After establishing that the two vehicles are close enough and that image data has to be sent between them, the next question to be answered is exactly which data should be exchanged. Sending the entire video stream is unfeasible due to high bandwidth requirements, so the most straightforward approach is to compute key points for each frame. Then, for each detected key point, a descriptor is computed. All these steps are presented in the flowchart illustrated in Figure 2. Once the descriptors have been computed, every piece of information related to the current frame is serialized and sent to other paired vehicles. This includes the timestamp, latitude, longitude, speed, key points, and descriptors.
Figure 2.
Send message architecture overview.
3.2. Message Reception Procedure
After passing the handshake system described before, each vehicle will only receive messages from nearby vehicles. The message will contain data about GPS positioning and processed image data. The steps these data will take are presented in Figure 3 and described in detail in the following subsection.
Figure 3.
Receive message architecture overview.
Each vehicle will also have its own video stream that is processed locally. This means that, for each frame, the key points and their descriptors are computed. These will have to be matched against the key points and descriptors received from other vehicles. There are various algorithms developed for feature matching, but the most used ones are brute-force matcher (BFMatcher) [39] and fast library for approximate nearest neighbors (FLANN) [40]. Brute-force matcher matches one feature descriptor from the first set with all features in the second set using distance computation to find the closest match. FLANN is an optimized library for fast nearest neighbor search in large datasets and high dimensional features, which works faster than BFMatcher for large datasets and requires two dictionaries specifying the algorithm and its related parameters.

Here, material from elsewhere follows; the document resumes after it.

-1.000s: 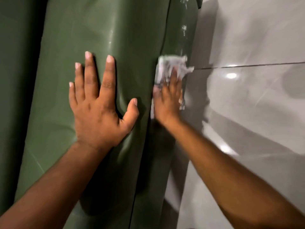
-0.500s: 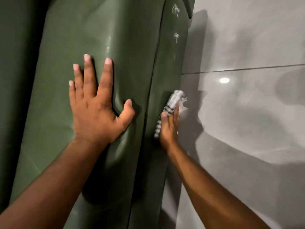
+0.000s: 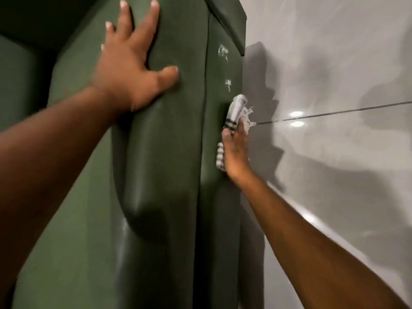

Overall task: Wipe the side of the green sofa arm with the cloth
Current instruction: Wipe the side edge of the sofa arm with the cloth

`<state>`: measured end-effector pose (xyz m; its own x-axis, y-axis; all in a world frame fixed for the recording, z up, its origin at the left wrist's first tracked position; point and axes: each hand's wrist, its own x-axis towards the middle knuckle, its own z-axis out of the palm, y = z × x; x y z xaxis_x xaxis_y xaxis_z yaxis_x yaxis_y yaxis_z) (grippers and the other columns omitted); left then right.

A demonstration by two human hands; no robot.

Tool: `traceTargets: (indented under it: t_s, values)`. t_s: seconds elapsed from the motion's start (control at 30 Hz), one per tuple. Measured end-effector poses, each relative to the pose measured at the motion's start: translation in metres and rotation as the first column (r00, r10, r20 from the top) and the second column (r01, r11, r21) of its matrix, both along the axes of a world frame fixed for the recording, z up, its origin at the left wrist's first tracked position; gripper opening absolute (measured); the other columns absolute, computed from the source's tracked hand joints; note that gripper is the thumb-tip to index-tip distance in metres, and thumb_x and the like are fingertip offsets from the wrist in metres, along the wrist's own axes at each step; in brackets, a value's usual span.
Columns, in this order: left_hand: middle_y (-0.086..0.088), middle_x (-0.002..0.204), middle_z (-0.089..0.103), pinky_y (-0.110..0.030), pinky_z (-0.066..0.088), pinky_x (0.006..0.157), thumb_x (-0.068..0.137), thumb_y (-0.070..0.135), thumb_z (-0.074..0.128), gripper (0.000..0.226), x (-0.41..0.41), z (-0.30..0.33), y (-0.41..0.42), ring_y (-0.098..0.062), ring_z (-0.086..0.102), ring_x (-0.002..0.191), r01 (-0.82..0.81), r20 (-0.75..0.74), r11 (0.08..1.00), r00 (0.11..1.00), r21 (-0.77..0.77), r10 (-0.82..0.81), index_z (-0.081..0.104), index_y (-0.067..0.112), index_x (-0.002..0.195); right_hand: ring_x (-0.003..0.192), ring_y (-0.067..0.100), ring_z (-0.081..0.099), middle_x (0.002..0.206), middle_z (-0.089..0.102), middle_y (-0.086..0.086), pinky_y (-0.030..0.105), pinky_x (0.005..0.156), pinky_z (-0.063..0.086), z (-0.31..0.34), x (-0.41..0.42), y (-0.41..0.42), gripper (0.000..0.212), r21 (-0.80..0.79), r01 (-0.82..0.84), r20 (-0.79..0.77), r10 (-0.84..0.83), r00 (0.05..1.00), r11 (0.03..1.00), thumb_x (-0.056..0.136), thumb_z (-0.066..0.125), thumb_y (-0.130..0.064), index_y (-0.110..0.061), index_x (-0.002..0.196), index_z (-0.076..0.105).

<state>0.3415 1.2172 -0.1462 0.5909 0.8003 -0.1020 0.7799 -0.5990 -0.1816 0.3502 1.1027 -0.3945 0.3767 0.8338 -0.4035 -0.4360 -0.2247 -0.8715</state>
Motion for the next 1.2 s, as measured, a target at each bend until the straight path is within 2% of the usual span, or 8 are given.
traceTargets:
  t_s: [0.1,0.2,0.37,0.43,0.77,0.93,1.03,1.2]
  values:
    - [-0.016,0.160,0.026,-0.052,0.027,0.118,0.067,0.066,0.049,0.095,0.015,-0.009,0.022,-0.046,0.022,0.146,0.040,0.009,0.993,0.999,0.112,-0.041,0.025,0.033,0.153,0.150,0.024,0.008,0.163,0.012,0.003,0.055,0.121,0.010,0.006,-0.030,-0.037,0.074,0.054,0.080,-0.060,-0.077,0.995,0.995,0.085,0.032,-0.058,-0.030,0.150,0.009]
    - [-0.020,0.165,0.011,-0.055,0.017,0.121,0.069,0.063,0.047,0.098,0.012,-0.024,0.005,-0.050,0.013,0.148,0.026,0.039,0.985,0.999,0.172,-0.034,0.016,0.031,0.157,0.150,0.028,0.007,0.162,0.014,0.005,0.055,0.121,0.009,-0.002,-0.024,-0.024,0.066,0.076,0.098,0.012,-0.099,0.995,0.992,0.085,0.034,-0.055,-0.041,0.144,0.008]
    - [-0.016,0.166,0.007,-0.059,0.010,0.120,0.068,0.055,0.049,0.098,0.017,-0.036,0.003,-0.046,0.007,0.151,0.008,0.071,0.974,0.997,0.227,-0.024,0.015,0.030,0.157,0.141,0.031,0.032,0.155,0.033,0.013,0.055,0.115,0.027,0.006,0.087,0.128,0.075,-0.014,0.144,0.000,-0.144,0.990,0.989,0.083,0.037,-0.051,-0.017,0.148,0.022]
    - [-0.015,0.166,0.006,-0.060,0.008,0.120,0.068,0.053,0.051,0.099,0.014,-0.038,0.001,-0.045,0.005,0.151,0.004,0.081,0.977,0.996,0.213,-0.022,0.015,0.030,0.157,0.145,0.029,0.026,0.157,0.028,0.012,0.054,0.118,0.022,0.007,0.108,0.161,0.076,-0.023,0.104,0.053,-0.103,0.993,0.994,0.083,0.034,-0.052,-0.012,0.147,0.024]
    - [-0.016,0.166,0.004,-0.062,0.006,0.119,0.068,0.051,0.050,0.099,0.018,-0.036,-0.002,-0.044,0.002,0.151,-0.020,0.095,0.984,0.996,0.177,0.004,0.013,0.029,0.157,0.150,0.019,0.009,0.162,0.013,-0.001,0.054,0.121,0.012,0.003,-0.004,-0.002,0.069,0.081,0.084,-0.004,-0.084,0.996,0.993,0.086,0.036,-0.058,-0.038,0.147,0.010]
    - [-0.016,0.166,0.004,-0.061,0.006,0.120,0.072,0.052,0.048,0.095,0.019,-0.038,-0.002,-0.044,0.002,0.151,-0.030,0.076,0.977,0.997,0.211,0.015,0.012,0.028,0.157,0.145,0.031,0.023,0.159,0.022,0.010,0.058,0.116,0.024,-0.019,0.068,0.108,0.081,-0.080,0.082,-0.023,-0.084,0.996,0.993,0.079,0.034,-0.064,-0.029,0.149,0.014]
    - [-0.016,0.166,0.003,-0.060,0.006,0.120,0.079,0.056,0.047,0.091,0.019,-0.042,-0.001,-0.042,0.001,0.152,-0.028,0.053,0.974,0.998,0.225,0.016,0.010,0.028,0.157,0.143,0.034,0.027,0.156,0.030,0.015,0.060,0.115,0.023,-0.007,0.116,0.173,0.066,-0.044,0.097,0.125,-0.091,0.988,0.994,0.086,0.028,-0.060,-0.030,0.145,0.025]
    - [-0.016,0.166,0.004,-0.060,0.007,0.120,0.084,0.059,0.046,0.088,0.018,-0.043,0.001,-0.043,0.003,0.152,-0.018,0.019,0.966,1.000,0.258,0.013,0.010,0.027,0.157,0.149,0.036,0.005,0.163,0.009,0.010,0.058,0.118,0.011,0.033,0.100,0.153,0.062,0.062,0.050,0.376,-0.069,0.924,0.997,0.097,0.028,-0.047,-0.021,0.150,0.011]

The matching algorithm will output the matched descriptors, which are the descriptors that correspond to two matched pixels in the input images. Usually, filtering is carried out to remove the outliers, i.e., points that have the same descriptors and do not correspond to matching pixels in the input images. Having the two sets of matched descriptors, the next step is to determine the relative position between them. In other words, at this point, a set of matched points is available, but the location of the points from the received image (their descriptors) in the current vehicle’s frame is unknown. This will determine where the two vehicles are positioned with respect to each other: if the points are located in the center of the image, it means that the two vehicles are in the same lane, one in front of the other. If the points are located to the side of the image, it means that the two vehicles are on separate lanes, close to each other. In other words, if corresponding matched points are located on the right side of the first image and on the left side of the second image, then the first vehicle is on the right side of the second vehicle.

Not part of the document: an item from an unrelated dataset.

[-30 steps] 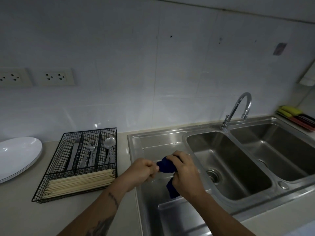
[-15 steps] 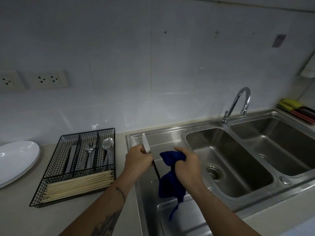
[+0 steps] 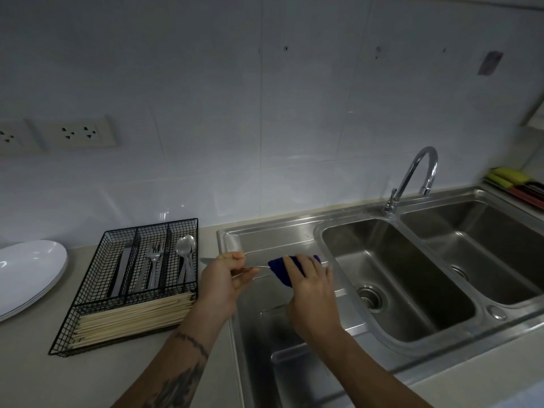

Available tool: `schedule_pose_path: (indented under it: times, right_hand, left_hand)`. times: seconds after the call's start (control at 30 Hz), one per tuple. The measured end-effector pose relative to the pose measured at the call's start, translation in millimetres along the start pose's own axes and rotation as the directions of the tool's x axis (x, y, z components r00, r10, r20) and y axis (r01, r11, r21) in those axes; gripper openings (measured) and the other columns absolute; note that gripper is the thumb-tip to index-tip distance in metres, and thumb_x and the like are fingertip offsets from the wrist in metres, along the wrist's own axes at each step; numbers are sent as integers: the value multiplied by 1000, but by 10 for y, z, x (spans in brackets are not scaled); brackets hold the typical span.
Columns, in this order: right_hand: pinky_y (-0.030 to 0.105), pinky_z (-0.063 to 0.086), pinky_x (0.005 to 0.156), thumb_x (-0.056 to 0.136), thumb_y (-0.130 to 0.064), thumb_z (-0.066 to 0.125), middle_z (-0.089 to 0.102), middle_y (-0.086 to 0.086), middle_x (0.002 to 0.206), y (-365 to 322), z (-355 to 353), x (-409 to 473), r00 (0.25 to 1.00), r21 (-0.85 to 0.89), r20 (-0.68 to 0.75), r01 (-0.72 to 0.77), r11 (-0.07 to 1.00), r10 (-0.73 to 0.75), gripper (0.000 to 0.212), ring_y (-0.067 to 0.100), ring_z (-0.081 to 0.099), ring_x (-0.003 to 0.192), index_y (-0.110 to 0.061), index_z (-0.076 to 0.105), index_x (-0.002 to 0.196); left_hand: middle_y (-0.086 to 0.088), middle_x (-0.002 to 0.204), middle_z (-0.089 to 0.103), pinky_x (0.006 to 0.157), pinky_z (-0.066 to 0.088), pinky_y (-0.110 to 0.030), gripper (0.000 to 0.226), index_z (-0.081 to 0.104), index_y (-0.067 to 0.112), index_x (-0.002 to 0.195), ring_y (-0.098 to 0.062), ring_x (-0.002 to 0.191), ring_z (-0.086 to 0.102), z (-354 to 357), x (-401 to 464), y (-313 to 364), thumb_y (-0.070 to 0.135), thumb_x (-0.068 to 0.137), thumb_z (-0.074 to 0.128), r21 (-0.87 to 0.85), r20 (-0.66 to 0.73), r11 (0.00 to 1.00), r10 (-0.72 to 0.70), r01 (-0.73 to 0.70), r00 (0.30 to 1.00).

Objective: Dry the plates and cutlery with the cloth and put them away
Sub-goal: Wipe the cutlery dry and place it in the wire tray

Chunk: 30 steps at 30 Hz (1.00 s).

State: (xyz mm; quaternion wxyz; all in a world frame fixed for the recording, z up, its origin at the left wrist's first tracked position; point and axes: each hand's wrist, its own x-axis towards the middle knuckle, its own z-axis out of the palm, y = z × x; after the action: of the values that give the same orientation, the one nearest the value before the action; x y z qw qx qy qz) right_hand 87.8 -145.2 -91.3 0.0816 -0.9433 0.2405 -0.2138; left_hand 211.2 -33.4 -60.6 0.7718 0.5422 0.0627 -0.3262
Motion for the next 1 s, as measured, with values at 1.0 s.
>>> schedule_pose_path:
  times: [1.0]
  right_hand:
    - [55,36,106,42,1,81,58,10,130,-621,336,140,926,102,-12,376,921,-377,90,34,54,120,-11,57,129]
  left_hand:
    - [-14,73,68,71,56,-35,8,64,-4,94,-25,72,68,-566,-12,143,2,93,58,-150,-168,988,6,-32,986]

One way to determine the points’ relative position is to compute a homography matrix that transforms a point in the first image into a point in the second image. Once the homography matrix is computed, it can be applied to the points from the first image to see where those points are in the second image. In this way, the two vehicles can be relatively positioned in relation to each other.
Of course, it might happen that the current frame from the receiving vehicle corresponds to an older or newer frame from the receiving car. In these cases, multiple comparisons between the current frame and the received frames must be performed. By combining all these pieces of information, the vehicle can detect the location of each nearby vehicle accurately and efficiently, and the exact steps for these are described in detail in the following section regarding algorithm implementation.
4. Framework for Algorithm Implementation
The following section details the implementation of the algorithm, which involves several steps: resizing the image dimensions, extracting the camera-displayed time, simulating the communication process, detecting the corresponding frame, defining the distance calculation formula, and outlining the hardware equipment utilized.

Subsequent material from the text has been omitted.